Em 2 de setembro de 2013, Coase faleceu em Chicago, deixando um fértil legado literário para os interessados em pesquisar as relações (muito próximas) entre Economia e Direito, duas ciências que, inevitavelmente, lidam com a realidade e as escolhas humanas.

Entre seus estudos mais importantes para os profissionais da área jurídica, estão: The Nature of the Firm (1937); The Problem of Social Cost (1960); e The Lighthouse in Economics (1970).

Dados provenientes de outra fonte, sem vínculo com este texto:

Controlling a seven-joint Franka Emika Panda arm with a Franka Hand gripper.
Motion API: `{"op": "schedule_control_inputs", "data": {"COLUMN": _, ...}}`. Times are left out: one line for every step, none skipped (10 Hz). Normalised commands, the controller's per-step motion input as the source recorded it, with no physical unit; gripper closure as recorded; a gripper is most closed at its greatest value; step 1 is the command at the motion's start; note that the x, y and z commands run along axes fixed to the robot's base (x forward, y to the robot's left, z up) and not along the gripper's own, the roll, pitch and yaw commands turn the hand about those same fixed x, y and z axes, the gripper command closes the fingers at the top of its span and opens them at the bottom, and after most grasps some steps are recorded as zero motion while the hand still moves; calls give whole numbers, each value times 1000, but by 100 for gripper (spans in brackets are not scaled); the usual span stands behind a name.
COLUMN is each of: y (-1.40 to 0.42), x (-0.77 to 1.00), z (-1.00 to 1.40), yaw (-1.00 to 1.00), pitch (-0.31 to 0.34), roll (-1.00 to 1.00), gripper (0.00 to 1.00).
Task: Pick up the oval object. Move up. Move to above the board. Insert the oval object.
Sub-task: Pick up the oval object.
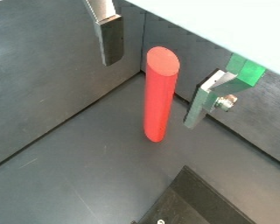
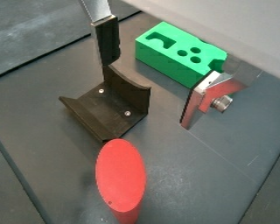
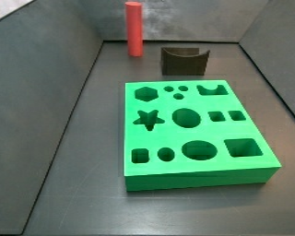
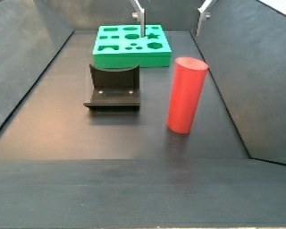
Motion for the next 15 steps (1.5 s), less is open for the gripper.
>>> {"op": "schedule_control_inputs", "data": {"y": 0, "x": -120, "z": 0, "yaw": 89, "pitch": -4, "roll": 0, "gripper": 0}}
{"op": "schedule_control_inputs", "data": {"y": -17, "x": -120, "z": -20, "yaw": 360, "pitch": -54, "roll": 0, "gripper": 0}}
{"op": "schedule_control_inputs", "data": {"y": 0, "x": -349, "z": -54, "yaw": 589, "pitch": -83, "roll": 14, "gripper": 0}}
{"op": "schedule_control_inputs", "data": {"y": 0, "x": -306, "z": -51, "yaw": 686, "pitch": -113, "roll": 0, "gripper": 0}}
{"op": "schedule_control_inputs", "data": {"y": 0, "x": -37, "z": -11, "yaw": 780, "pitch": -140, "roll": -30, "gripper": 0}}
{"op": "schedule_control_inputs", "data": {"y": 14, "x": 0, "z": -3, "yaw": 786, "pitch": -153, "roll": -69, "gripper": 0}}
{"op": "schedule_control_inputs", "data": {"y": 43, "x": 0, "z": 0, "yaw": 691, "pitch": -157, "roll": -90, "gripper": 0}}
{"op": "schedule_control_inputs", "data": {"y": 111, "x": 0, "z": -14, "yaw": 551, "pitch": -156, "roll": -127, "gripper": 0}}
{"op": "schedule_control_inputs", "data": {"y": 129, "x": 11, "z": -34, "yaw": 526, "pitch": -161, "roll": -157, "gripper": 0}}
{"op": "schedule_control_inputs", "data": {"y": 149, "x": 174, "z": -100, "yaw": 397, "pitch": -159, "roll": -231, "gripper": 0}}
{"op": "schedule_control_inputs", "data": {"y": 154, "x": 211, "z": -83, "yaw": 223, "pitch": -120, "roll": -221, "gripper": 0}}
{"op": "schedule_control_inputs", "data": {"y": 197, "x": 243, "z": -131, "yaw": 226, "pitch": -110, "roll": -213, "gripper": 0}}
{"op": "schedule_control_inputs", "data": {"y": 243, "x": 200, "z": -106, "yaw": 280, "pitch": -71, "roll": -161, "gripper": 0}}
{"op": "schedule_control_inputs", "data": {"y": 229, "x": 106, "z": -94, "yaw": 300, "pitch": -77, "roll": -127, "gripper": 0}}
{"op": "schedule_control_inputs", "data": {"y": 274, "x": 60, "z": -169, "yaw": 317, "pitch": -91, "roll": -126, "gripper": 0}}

Por iniciativa do ministro Dias Toffoli, do Supremo Tribunal Federal, e do professor Otavio Luiz Rodrigues Jr., da Faculdade de Direito da USP (Universidade de São Paulo), tornou-se possível a versão brasileira da obra The Firm, the Market and the Law (A Firma, o Mercado e o Direito), de Ronald Coase, que está em sua terceira edição pelo selo editorial Forense Universitária, do Grupo Editorial Nacional — GEN (Coleção Paulo Bonavides) [2].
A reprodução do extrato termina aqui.